Abstracts of the earnings call transcript:

Wendell Blonigan, president and CEO:
"In the hard drive market the program to upgrade the technical capabilities of our customers installed base continue. We booked two and shipped two 200 Leans in Q3, with five in the backlog at the quarter end. We have said that this is an ongoing technology upgrade program, which we see continuing into the foreseeable future, providing us with a solid base of business in our core HDD market.
"We believe media capacity has declined from $300 million this per quarter to just under $265 million per quarter.

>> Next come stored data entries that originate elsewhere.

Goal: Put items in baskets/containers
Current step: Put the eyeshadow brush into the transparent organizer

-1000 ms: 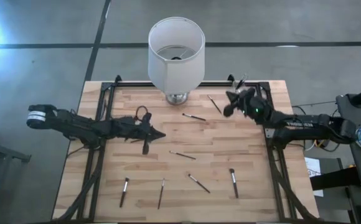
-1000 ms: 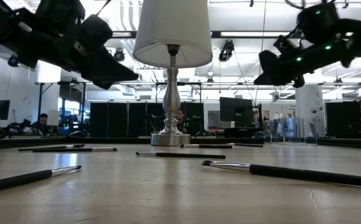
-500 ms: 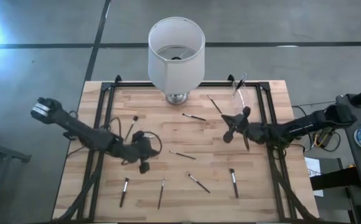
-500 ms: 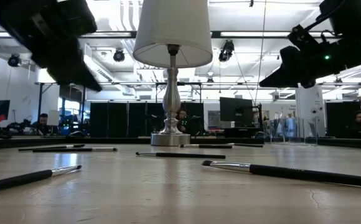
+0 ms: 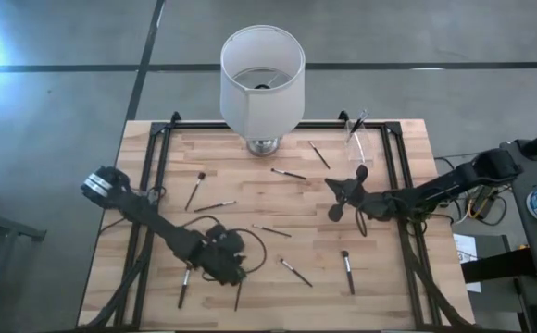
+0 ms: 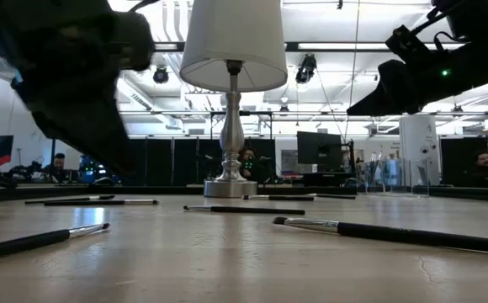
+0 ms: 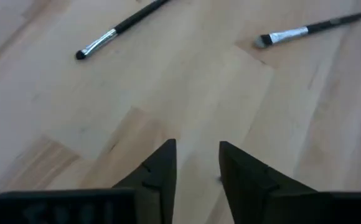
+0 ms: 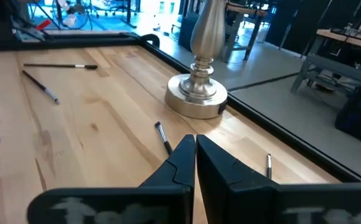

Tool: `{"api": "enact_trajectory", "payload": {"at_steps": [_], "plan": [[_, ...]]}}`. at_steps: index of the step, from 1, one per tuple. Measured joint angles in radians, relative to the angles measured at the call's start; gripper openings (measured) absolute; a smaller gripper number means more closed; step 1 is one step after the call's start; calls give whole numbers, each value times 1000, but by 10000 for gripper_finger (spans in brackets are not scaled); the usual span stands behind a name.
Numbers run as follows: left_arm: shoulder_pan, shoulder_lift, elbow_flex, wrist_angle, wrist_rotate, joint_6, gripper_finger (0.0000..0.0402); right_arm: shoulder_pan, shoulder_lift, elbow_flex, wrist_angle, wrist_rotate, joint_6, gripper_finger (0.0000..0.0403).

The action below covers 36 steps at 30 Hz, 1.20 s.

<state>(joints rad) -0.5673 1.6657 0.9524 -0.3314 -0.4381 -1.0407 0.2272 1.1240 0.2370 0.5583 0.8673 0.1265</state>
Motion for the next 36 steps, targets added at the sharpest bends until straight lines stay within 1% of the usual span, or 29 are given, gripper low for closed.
{"api": "enact_trajectory", "payload": {"at_steps": [4, 7, 9, 13, 15, 20, 29, 34, 36], "plan": [[0, 75, 114, -140, 3, -67, 124, 0, 23, 4, 0, 0, -3, 8], [0, 117, 187, -218, 25, -104, 126, 0, 32, 4, 0, 0, -3, 8], [-1, 140, 228, -249, 53, -123, 126, 0, 32, 4, 0, 0, -3, 8], [-4, 187, 270, -260, 115, -154, 126, 2, 30, 4, 0, 0, -7, 8], [-7, 200, 283, -275, 139, -174, 126, 3, 30, 4, 1, -1, -7, 8], [-13, 209, 288, -344, 150, -232, 126, 3, 30, 4, 1, -1, -7, 8], [-15, 209, 285, -298, 150, -228, 126, 6, 30, 4, 1, -2, -6, 8], [-15, 209, 267, -296, 152, -247, 126, 6, 30, 4, 1, -2, -7, 8], [-15, 209, 255, -265, 155, -248, 126, 6, 30, 4, 1, -3, -6, 8]]}}
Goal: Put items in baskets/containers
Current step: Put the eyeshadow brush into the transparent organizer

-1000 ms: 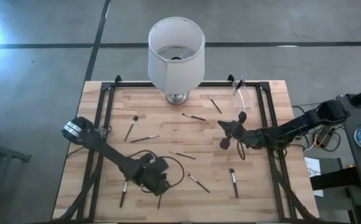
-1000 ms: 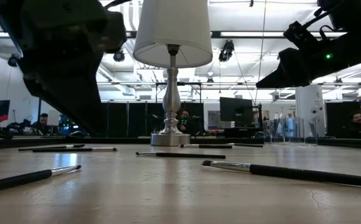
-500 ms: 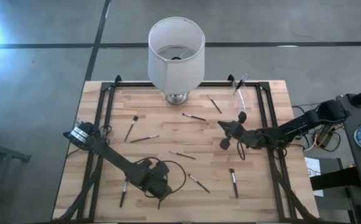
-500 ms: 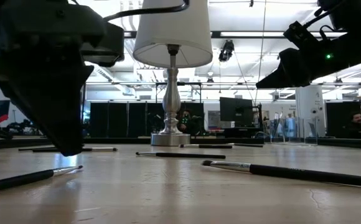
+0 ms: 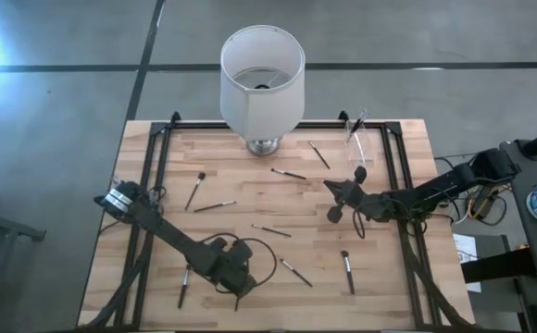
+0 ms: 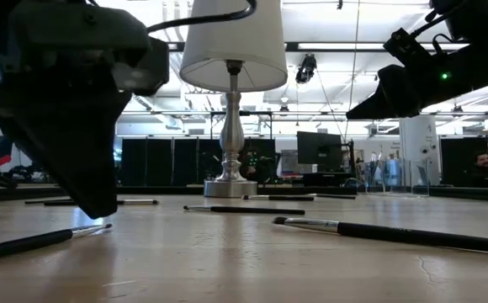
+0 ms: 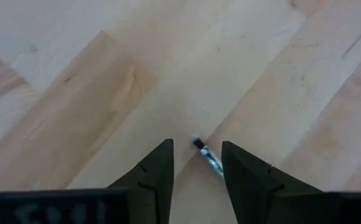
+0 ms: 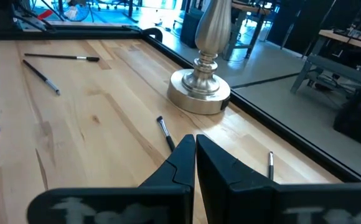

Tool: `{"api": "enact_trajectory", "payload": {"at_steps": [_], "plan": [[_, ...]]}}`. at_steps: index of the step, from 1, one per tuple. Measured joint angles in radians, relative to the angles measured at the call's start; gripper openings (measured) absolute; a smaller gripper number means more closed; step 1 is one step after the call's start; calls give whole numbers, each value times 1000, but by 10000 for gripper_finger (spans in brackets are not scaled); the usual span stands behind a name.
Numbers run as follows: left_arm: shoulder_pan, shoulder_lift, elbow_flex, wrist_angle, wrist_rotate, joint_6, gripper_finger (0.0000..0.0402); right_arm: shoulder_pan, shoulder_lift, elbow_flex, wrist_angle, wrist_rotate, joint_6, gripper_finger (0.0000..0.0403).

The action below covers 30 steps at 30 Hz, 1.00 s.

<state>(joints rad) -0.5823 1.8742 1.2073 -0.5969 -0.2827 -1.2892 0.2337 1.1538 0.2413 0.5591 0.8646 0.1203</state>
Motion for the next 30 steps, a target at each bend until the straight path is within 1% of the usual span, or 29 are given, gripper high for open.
{"api": "enact_trajectory", "payload": {"at_steps": [6, 14, 23, 26, 30], "plan": [[0, -3, -47, 71, 13, -2, 126, 0, 0, 0, 0, 0, 0, 8], [0, -3, -48, 25, 30, 46, 123, 0, 0, 0, 0, 0, 0, 8], [1, -4, -48, -61, 84, 127, 80, 0, 0, 0, 0, 0, 0, 8], [-1, -4, -47, -66, 92, 198, 66, 0, 0, 0, 0, 0, 0, 8], [-11, -13, -37, -82, 107, 380, 50, 0, 0, 0, 0, 0, 0, 8]]}}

"The growth segment in an HDD market continues to be in high-capacity nearline drives, which is positive for our business, given a significant number of discs in each nearline drive. The tie ratio or average number of disks per drive has been growing at an annual rate of 13% to a record 2.2 disk per drive in the first half of the year. If the tie ratio continues to increase at this rate, demand will exceed the installed media capacity in around two years that in a flat HDD unit environment.
"Compared to four systems shipments in 2016, we expect to ship six 200 Leans in 2017.
"Our outlook for 2017 remained strong, with revenue growth of approximately 40% over 2016."

Jim Moniz, CFO:
"We are projecting consolidated Q4 revenues to be between $24 million and $25 million."